The mechanism by which these nanotubes release drug is either by application of electric current induced by applied potential across the application area or polymer degradation . Application of voltage across the applied area causes the electrons to flow in a specified direction, repelling the anionic drug from carbon nanotubes and forcing them to cross stratum corneum. The potential required to force the drug across stratum corneum is determined to be 1.1 volt. Carbon is used as it is good conductor and induces electron flow on application of voltage. Several advancements in carbon nanotubes has been made such as CNT polymer drug loaded microneedle which offers significant strength. The needle forces the drug across the skin layers and promotes drug penetration in deeper layers of skin. Loading hydrogels with carbon nanotubes delivers the drug on providing electrical stimuli. Yun et al explained the release of drug from hydrogels loaded with Multi walled carbon nanotubes. On applying voltage, the ionization of functional groups in polymer was altered, governing release of drug from formulation.

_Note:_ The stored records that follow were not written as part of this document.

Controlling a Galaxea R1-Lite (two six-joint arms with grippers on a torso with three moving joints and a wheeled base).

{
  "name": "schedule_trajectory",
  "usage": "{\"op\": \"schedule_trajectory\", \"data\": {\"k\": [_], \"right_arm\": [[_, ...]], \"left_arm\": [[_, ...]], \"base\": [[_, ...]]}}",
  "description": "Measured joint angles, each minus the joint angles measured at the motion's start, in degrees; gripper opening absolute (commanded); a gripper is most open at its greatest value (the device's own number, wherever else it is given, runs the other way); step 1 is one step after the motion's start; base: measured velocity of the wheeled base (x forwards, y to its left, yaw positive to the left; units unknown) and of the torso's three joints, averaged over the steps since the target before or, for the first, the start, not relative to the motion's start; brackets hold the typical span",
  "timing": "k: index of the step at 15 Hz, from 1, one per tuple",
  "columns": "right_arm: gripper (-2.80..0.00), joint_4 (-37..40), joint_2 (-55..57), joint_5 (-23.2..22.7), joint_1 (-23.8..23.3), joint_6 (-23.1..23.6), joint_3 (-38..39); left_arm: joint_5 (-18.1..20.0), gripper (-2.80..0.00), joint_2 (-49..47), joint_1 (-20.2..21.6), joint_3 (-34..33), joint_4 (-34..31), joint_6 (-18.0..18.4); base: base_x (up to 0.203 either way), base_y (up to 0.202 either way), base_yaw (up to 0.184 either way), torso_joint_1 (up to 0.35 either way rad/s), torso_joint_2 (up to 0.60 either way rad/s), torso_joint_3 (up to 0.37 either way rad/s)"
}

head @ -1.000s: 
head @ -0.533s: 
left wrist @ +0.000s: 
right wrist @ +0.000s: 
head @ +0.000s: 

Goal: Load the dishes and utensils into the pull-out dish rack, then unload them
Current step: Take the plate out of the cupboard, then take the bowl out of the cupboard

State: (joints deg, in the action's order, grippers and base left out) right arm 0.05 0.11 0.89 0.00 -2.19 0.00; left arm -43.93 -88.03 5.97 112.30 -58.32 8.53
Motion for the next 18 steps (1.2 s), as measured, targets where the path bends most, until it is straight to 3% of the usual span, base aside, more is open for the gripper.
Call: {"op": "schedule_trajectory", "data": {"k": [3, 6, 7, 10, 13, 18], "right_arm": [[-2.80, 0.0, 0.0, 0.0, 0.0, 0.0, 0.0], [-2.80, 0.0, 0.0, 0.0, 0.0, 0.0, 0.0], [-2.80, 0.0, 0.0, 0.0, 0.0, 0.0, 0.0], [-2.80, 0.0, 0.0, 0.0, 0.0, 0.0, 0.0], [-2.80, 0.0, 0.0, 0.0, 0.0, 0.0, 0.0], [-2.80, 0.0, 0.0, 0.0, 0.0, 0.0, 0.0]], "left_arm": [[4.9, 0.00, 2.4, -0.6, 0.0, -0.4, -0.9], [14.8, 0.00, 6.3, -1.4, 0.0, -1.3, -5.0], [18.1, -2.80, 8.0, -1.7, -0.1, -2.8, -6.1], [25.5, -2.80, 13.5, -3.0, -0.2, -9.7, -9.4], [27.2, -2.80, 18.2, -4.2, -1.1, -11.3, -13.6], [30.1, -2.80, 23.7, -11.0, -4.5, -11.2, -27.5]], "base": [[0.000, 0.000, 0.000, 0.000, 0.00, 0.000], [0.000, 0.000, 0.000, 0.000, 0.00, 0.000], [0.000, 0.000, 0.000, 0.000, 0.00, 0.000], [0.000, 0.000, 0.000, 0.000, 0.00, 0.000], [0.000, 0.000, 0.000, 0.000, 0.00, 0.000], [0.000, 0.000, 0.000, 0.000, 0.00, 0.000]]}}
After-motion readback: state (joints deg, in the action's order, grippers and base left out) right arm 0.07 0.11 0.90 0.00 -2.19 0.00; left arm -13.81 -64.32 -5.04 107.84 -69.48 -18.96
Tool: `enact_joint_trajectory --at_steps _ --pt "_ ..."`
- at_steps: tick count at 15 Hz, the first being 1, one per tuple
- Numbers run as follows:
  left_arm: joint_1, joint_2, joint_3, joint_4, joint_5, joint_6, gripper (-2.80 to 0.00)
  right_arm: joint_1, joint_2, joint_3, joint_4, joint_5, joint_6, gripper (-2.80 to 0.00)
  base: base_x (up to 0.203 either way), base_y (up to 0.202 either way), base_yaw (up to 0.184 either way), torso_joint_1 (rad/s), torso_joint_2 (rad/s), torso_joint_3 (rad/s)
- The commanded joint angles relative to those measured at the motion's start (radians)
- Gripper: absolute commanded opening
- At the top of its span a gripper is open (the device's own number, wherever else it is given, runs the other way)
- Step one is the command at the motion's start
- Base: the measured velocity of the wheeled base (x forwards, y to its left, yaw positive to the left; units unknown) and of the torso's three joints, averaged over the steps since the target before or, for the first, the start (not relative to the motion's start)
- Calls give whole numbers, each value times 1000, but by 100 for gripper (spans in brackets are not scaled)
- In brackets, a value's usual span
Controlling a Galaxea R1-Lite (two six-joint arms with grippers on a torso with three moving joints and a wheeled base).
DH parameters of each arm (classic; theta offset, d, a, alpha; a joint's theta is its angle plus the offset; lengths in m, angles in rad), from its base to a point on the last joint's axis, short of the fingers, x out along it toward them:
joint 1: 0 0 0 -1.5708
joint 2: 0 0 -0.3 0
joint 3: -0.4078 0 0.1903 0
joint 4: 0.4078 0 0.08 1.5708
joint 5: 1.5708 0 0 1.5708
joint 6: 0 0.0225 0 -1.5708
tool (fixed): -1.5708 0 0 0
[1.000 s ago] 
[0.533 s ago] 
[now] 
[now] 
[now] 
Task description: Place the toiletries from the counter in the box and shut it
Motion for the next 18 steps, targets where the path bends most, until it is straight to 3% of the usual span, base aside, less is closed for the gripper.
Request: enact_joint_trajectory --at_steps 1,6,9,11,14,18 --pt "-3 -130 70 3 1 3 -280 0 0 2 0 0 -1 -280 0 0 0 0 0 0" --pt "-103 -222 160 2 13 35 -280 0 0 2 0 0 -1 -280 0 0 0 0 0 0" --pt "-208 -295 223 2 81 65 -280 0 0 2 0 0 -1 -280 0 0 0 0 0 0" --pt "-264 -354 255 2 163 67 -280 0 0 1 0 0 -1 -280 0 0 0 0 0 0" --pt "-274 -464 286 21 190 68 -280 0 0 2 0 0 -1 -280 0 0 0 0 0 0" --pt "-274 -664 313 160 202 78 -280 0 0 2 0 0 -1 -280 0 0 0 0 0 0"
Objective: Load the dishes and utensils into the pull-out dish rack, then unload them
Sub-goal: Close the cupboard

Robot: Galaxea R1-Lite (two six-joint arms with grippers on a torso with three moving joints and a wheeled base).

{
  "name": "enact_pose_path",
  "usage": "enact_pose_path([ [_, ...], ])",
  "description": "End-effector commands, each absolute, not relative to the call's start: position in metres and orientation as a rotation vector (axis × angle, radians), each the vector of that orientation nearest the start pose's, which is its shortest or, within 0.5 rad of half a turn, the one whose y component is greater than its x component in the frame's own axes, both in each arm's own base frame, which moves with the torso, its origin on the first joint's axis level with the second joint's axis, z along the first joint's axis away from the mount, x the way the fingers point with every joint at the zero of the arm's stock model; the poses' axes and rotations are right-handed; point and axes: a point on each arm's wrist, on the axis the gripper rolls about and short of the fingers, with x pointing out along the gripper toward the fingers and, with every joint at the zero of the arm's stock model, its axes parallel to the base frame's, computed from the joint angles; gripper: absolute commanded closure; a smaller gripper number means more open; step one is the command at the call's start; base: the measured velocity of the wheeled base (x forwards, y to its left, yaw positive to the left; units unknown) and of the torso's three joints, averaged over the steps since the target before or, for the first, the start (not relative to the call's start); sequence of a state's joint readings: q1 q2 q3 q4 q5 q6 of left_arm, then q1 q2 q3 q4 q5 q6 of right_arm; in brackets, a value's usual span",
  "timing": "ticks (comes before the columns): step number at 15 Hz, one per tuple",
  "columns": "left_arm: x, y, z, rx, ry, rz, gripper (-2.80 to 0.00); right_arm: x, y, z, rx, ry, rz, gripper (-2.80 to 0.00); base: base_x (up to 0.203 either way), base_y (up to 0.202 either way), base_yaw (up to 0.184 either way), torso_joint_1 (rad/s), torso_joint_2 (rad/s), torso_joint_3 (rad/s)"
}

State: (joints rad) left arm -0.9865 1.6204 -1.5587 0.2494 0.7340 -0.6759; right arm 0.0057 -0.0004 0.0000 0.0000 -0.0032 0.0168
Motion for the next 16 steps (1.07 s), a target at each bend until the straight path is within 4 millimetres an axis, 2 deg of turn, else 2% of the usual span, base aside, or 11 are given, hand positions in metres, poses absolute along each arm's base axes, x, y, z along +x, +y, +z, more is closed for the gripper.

KS siu et al. successfully formulated siRNA in single walled carbon nanotube for treatment of melanoma. siRNA silences the gene responsible for development of cancer and exerts anticancer effect. However, delivery of siRNA in vivo is quite difficult. Formulating it into carbon nanotubes enhanced its entry in cell and protected it. By silencing gene it reduced the tumor growth within 25 days. The fullerenes have intrinsic ability of generation of reactive oxygen species or singlet oxygen. This fact has been utilized in enhancing the efficacy of photodynamic therapy. A. Karunya et al reported that formulation of photosensitizers in carbon nanotubes enhanced biocompatibility, selective targeting, stability and increased generation of reactive oxygen species. Camptothecin multi walled carbon nanotubes were functionalized with polyvinyl alcohol for treatment of skin cancer. A study performed by PN Samanta et al compared the effects of 5- aminolevulinic acid boron nitride nanotubes and 5-ALA carbon nanotubes. The results indicated that boron nitride nanotubes are more favourable as compared to carbon nanotubes. A study performed by J. Shi et al compared the efficacy of hematoporphyrin monomethyl ether hyluronic acid carbon nanotubes by subjecting to PDT and PTT alone and combination of photodynamic therapy and photothermal therapy. Hyluronic acid CNT exhibited high aqueous solubility and tumor targeting. Hematoporphyrin monomethyl ether was then adsorbed on this hyluronic acid CNT. It was observed that combination of photodynamic therapy and photothermal therapy showed superior effect over individual therapies.